I've seen on the site and elsewhere calculations of determinants of the form $\det (\min(i,j))$ and $\det(\gcd(i,j))$.
There is a general formula in the following case: $\mathcal{O}$ is a finite partially-ordered set which is a lower semilattice, $a\colon \mathcal{O} \to R$ is a function from $\mathcal{O}$ to a commutative ring $R$.
Problem: calculate the determinant $$\det(a_{\inf(i,j)})_{i,j\in \mathcal{O}}$$
Note: the determinants of form $\det(a_{\min(i,j)})_{1\le i,j \le n}$ were calculated by George Boole (an example for $n=5$). His idea works in the general case.
The question is left for further reference purposes. Thank you for your interest!
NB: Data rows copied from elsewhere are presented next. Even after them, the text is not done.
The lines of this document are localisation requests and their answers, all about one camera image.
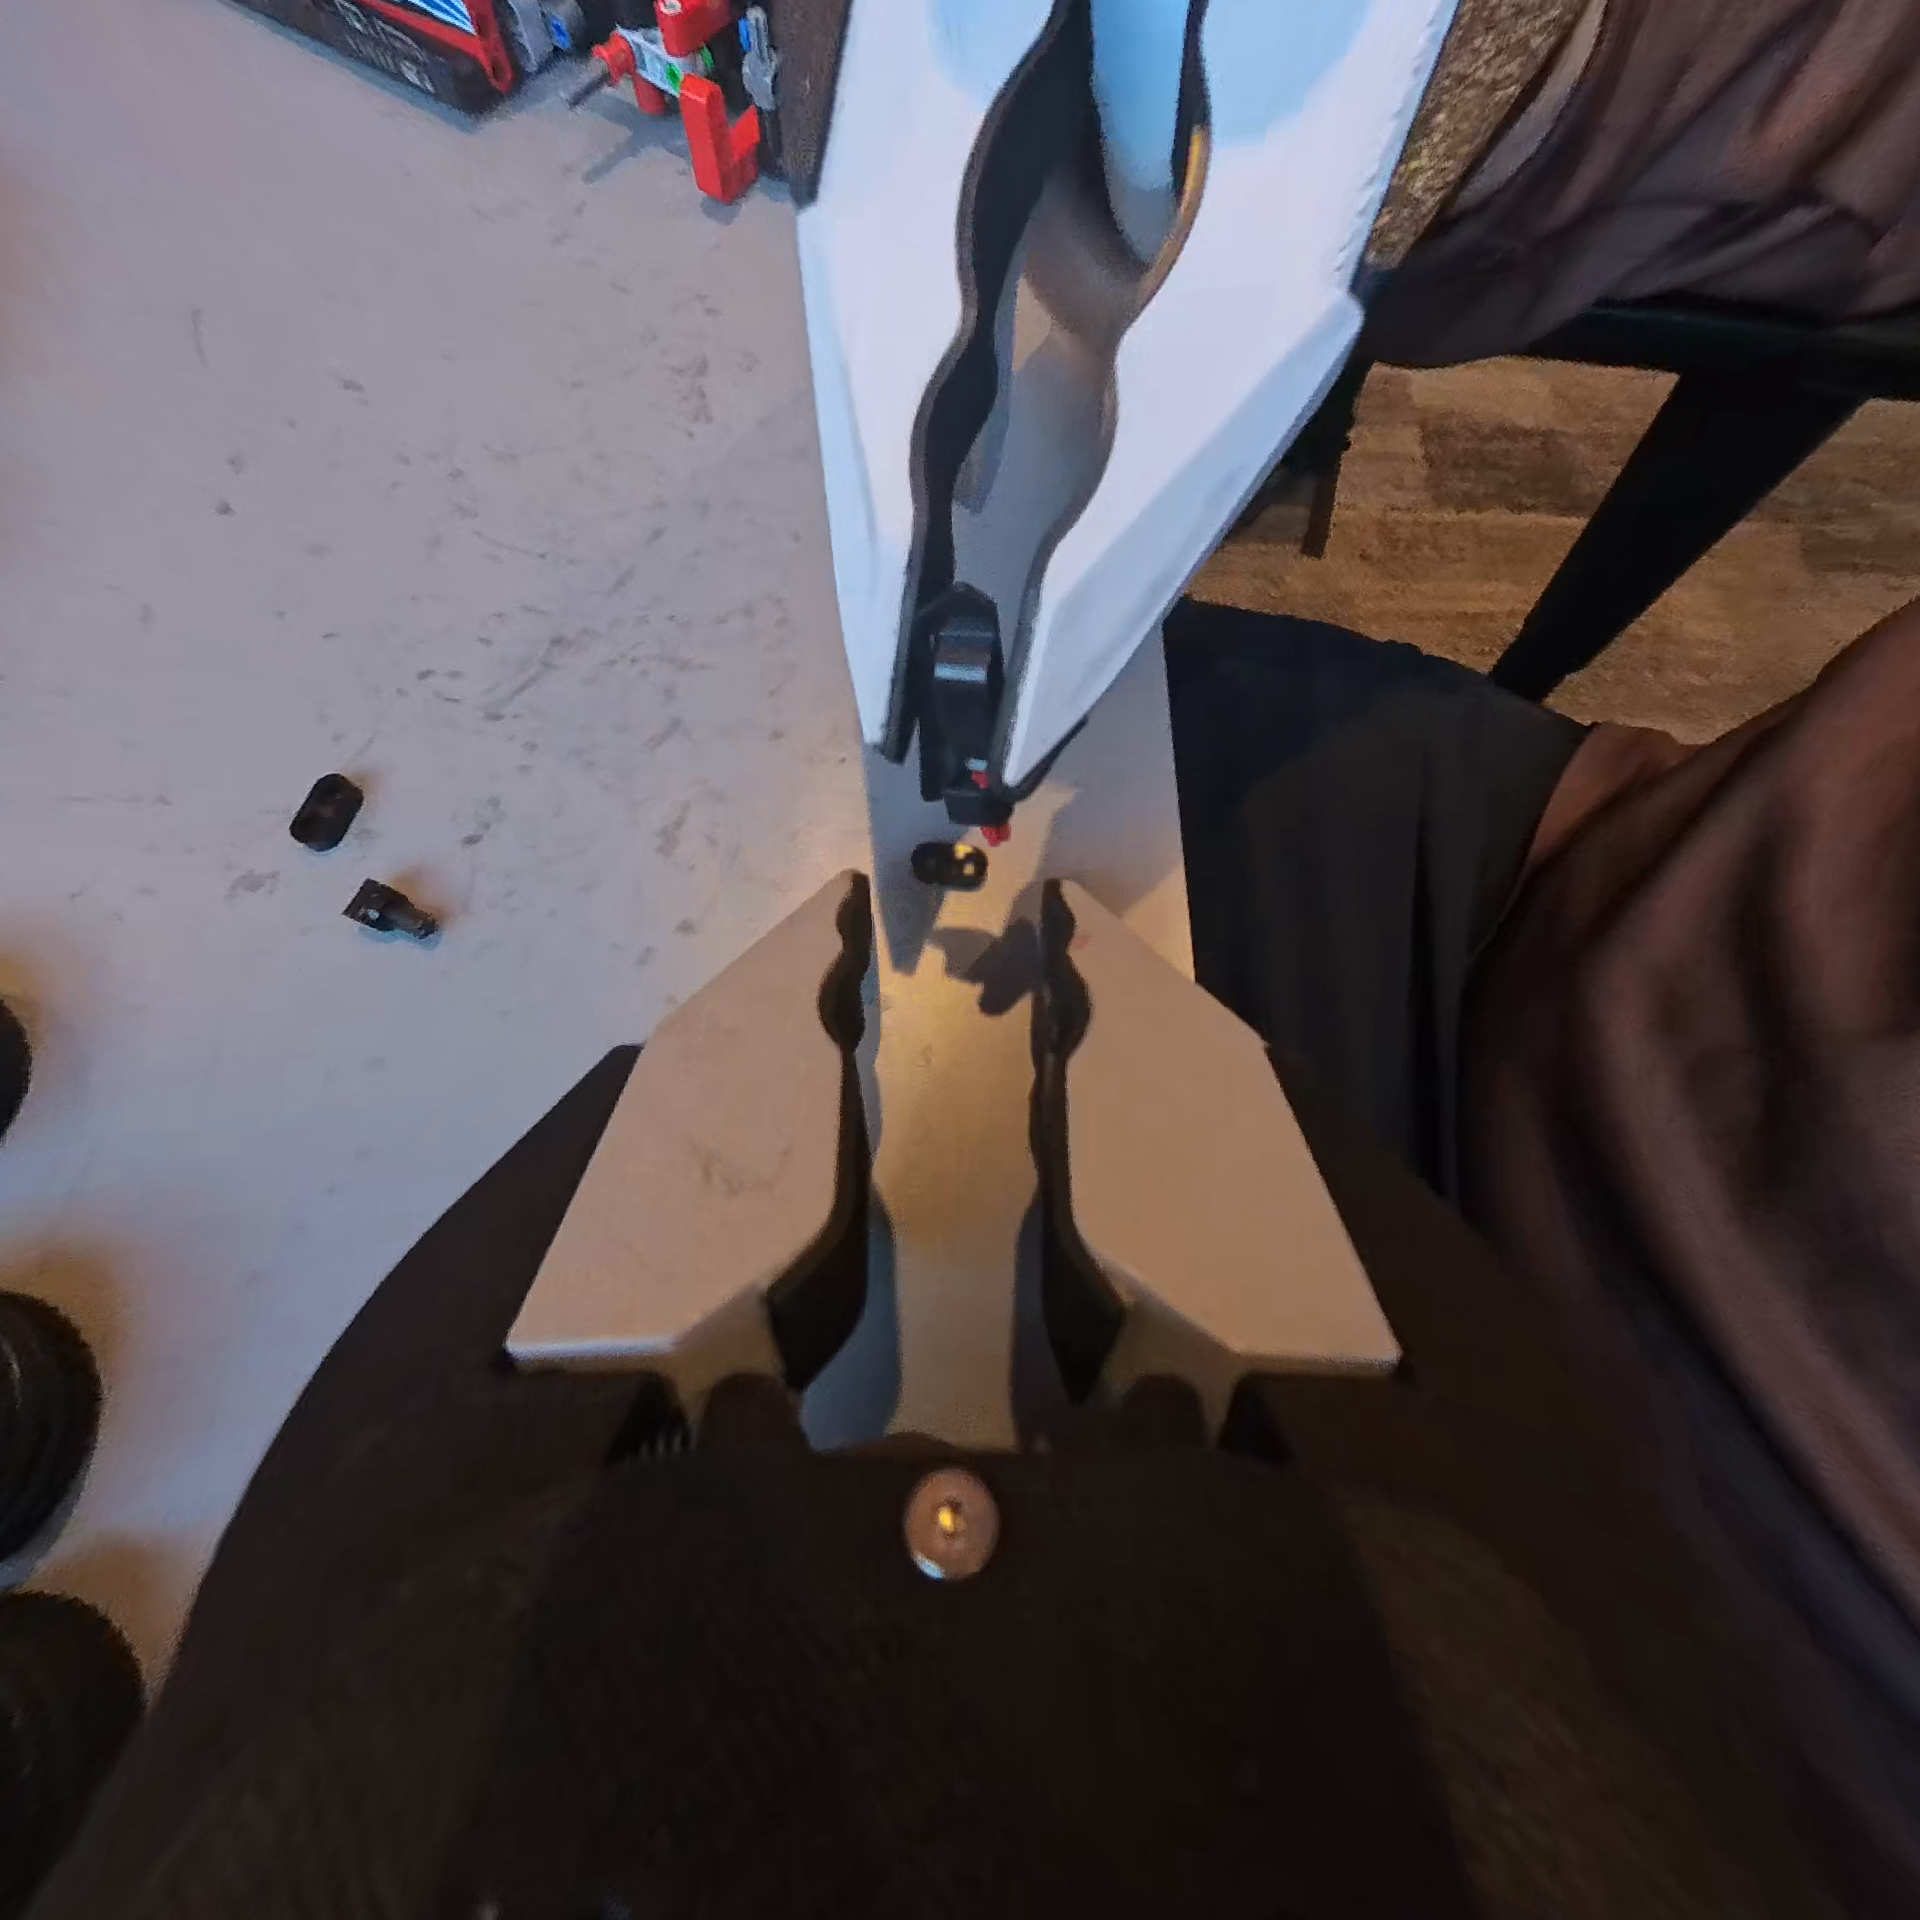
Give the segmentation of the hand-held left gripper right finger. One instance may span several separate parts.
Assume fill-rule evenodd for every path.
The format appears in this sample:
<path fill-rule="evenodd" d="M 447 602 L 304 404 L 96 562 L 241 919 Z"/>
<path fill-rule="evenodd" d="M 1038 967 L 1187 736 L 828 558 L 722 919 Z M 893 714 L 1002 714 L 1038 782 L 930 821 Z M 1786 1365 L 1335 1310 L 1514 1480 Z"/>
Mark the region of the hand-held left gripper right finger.
<path fill-rule="evenodd" d="M 1168 1379 L 1389 1379 L 1399 1341 L 1260 1037 L 1076 883 L 1045 883 L 1030 1140 L 1070 1405 Z"/>

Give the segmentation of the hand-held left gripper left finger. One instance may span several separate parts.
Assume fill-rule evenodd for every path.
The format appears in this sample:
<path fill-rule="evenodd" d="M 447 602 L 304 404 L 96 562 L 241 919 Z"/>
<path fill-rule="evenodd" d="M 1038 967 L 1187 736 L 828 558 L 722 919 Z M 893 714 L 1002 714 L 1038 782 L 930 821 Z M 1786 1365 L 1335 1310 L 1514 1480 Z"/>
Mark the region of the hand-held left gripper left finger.
<path fill-rule="evenodd" d="M 705 1398 L 828 1367 L 867 1295 L 870 958 L 870 883 L 837 871 L 657 1023 L 507 1331 L 519 1370 Z"/>

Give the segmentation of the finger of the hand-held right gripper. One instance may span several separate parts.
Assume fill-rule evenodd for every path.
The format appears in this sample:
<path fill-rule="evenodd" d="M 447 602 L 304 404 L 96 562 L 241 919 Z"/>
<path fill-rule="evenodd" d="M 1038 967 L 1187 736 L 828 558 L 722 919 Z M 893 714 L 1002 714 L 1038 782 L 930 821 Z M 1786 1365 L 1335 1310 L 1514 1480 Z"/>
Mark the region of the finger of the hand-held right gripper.
<path fill-rule="evenodd" d="M 799 212 L 831 583 L 864 743 L 918 726 L 921 609 L 952 583 L 956 469 L 1042 170 L 1089 114 L 1089 4 L 850 4 Z"/>
<path fill-rule="evenodd" d="M 997 782 L 1022 788 L 1113 685 L 1320 404 L 1356 263 L 1454 4 L 1206 4 L 1202 176 L 1121 331 L 1092 496 L 1045 553 Z"/>

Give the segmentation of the black star-printed brick piece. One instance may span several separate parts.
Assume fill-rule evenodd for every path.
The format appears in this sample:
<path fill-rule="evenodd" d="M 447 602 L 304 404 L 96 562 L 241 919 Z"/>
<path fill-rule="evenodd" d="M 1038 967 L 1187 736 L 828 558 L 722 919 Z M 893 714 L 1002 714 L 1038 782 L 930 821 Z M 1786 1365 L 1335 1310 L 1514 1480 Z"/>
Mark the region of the black star-printed brick piece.
<path fill-rule="evenodd" d="M 986 849 L 1010 839 L 1013 802 L 992 774 L 1002 707 L 1002 639 L 997 602 L 952 587 L 912 632 L 912 719 L 921 798 L 947 821 L 979 831 Z"/>

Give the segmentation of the person's right forearm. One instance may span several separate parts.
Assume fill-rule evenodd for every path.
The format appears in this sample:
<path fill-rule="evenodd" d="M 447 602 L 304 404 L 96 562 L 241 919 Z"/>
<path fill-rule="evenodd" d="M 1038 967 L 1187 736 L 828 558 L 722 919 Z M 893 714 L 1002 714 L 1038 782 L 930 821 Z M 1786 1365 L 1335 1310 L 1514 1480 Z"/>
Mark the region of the person's right forearm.
<path fill-rule="evenodd" d="M 1373 359 L 1503 359 L 1593 303 L 1917 307 L 1917 4 L 1591 4 L 1567 54 L 1376 270 Z"/>

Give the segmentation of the person's black pants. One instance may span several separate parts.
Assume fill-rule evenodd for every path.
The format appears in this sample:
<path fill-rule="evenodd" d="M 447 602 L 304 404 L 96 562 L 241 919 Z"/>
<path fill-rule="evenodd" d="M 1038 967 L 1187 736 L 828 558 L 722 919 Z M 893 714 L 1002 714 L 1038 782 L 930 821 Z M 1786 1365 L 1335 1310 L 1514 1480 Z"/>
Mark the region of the person's black pants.
<path fill-rule="evenodd" d="M 1587 730 L 1413 646 L 1201 599 L 1162 667 L 1201 988 L 1454 1205 L 1469 977 Z"/>

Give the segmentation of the red white toy race car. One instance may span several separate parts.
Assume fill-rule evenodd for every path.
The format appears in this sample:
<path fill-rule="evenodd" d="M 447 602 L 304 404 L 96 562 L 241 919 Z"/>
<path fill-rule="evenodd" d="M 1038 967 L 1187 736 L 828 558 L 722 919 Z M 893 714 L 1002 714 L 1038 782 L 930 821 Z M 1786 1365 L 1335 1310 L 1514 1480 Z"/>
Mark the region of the red white toy race car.
<path fill-rule="evenodd" d="M 242 14 L 466 118 L 562 65 L 568 111 L 624 96 L 638 114 L 676 125 L 712 203 L 786 176 L 781 57 L 763 4 L 242 4 Z"/>

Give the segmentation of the person's brown sweater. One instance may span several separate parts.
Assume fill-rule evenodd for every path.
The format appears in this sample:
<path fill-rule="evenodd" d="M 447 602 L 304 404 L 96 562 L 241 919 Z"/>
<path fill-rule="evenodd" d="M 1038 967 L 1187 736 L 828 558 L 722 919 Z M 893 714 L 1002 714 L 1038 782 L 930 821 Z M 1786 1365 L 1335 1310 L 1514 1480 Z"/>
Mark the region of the person's brown sweater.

$\bf{Added:}$ @amrsa: just pointed out that this setup works for any set $\mathcal{O}$ with a binary operation. We have a similarity with circulant matrices, or group determinants. In those cases we have some interesting formulas too.
$\bf{Added:}$
I will add a solution to the problem.
Let $\mathcal{O}$ a partially ordered set, $R$ an abelian group. Given a function $a\colon \mathcal{O}\to R$ there exists a (unique) function $b\colon \mathcal{O}\to R$ such that $$a(i) = \sum_{k\le i} b(k)$$
(see Mobius inversion formula)
The reason for the existence is the following: the linea map $b\mapsto a$ from $R^{\mathcal{O}}$ to itself is of the form $I + N$ where $N$ is a lower triangular matrix, so nilpotent. This implies $I+N$ is invertible, with the inverse given by a Neumann series $I-N + N^2 - \cdots$. So the Mobius function appears as the entries in this inverse matrix.
Now, consider the lower triangular matrix $(\delta_{i \ge k})_{i,k \in \mathcal{O}}$.
We have
$$a_i = \sum_{k \le i} b_i = \sum_k \delta_{i \le k} b_k$$
Now assume that $\mathcal{O}$ is also a lower-lattice, that is, every two elements $i$, $j$ have an infimum $\inf(i,j)$. We have
$$a_{\inf(i,j)} = \sum_{k \le \inf(i,j)} b_k = \sum_{k \le i \textrm{ and } k\le j} b_k = \sum \delta_{i\ge k} \cdot b_k \cdot \delta_{j\ge k}$$
We have gotten an Choleski decomposition of the symmetric matrix $A$. We conclude that $$\det A = \prod_{k \in \mathcal{O}} b_i$$
Note: the matrix $(\delta_{ik}) = (\delta_{i\ge k})$ is lower triangular unipotent since the nonzero entries are in the region $i \ge k$. Its transpose is upper triangular. This lower ( upper) thing works well for determinants.